> WHAT IS BEING ASKED: When the line containing "(268, 208) = (423, 252)" is reached, include it and end there; set down verbatim every line before it, starting at the top of the records.

== SOURCE MATERIAL

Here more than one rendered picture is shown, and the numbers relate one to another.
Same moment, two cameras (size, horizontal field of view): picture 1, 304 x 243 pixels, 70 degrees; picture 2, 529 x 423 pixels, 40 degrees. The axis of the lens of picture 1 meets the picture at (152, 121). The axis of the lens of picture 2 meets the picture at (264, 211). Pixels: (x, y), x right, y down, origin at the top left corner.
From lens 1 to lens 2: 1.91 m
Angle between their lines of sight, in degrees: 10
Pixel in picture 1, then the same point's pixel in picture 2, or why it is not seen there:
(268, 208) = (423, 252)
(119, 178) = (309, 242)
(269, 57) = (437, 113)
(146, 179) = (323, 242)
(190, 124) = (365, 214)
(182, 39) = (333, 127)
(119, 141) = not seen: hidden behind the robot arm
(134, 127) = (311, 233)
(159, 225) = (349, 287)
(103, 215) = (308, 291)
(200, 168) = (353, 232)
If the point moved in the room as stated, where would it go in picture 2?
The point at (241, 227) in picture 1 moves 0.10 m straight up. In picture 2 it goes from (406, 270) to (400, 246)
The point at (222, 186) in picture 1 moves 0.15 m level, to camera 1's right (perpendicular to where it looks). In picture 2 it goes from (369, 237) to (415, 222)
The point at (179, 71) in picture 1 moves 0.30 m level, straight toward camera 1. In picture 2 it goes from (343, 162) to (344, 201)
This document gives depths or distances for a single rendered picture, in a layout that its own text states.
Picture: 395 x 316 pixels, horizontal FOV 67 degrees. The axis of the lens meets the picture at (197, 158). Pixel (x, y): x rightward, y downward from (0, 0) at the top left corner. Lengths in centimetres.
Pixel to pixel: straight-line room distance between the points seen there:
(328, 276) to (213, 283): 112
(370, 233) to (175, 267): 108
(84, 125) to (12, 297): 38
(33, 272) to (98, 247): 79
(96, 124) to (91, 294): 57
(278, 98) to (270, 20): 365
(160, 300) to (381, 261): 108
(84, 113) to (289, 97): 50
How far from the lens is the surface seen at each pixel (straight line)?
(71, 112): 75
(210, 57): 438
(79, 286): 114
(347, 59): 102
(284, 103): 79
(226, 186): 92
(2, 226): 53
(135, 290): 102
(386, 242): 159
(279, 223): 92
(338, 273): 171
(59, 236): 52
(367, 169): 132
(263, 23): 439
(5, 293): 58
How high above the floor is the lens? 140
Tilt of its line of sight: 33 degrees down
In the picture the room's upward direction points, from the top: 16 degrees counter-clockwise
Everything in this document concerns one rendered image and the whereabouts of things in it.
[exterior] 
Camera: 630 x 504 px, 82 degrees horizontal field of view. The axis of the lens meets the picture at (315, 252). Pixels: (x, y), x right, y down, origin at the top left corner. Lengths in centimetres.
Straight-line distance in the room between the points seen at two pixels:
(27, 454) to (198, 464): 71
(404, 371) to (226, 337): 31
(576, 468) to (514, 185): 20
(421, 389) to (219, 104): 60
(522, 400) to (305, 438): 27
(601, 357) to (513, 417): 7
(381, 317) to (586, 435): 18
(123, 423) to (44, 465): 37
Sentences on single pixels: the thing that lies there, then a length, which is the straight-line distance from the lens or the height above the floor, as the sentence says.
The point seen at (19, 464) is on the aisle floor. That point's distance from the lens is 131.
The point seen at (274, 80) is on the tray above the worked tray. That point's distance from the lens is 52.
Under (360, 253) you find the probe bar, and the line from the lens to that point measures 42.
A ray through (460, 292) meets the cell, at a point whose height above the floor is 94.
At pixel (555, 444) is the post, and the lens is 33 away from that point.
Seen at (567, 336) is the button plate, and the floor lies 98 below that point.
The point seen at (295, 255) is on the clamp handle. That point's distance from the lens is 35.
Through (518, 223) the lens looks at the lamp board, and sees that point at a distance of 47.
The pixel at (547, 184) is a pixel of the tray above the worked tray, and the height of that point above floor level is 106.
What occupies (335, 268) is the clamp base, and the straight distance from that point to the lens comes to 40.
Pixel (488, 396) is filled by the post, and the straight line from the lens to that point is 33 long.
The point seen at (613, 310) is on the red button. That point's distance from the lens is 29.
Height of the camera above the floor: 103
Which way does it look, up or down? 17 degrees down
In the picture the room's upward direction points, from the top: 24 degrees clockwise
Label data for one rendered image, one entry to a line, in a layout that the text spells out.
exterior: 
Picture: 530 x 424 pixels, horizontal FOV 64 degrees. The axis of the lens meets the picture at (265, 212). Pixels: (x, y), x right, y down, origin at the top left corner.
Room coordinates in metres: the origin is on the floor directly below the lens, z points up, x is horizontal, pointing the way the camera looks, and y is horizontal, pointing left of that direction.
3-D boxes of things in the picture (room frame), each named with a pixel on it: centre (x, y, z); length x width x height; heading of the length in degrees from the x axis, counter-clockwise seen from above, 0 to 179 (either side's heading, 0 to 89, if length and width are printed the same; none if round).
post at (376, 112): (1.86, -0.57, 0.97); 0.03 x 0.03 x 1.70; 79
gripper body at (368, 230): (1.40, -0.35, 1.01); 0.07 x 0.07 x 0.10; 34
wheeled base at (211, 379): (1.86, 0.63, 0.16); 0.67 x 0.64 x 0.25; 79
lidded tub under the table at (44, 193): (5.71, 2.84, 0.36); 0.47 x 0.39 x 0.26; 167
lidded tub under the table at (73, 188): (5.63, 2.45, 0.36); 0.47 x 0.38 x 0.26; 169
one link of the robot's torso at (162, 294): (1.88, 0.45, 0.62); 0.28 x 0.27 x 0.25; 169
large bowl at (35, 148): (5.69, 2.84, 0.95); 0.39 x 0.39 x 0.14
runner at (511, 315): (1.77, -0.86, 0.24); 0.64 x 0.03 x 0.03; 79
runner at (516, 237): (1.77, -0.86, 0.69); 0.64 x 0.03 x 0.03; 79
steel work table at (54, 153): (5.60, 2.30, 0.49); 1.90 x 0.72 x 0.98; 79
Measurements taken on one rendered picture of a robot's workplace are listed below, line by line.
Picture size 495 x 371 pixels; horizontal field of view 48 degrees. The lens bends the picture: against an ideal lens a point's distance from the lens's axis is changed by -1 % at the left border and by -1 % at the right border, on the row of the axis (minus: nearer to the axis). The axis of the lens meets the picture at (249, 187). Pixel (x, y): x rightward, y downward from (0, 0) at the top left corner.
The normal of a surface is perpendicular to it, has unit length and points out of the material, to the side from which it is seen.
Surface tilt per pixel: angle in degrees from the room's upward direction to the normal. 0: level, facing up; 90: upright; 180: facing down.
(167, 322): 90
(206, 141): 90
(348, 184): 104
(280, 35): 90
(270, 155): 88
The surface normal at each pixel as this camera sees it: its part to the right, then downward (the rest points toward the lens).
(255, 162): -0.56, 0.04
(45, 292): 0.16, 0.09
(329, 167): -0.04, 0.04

====

> RESPONSE AREA:
Here more than one rendered picture is shown, and the numbers relate one to another.
Same moment, two cameras (size, horizontal field of view): picture 1, 304 x 243 pixels, 70 degrees; picture 2, 529 x 423 pixels, 40 degrees. The axis of the lens of picture 1 meets the picture at (152, 121). The axis of the lens of picture 2 meets the picture at (264, 211). Pixels: (x, y), x right, y down, origin at the top left corner.
From lens 1 to lens 2: 1.91 m
Angle between their lines of sight, in degrees: 10
Pixel in picture 1, then the same point's pixel in picture 2, or why it is not seen there:
(268, 208) = (423, 252)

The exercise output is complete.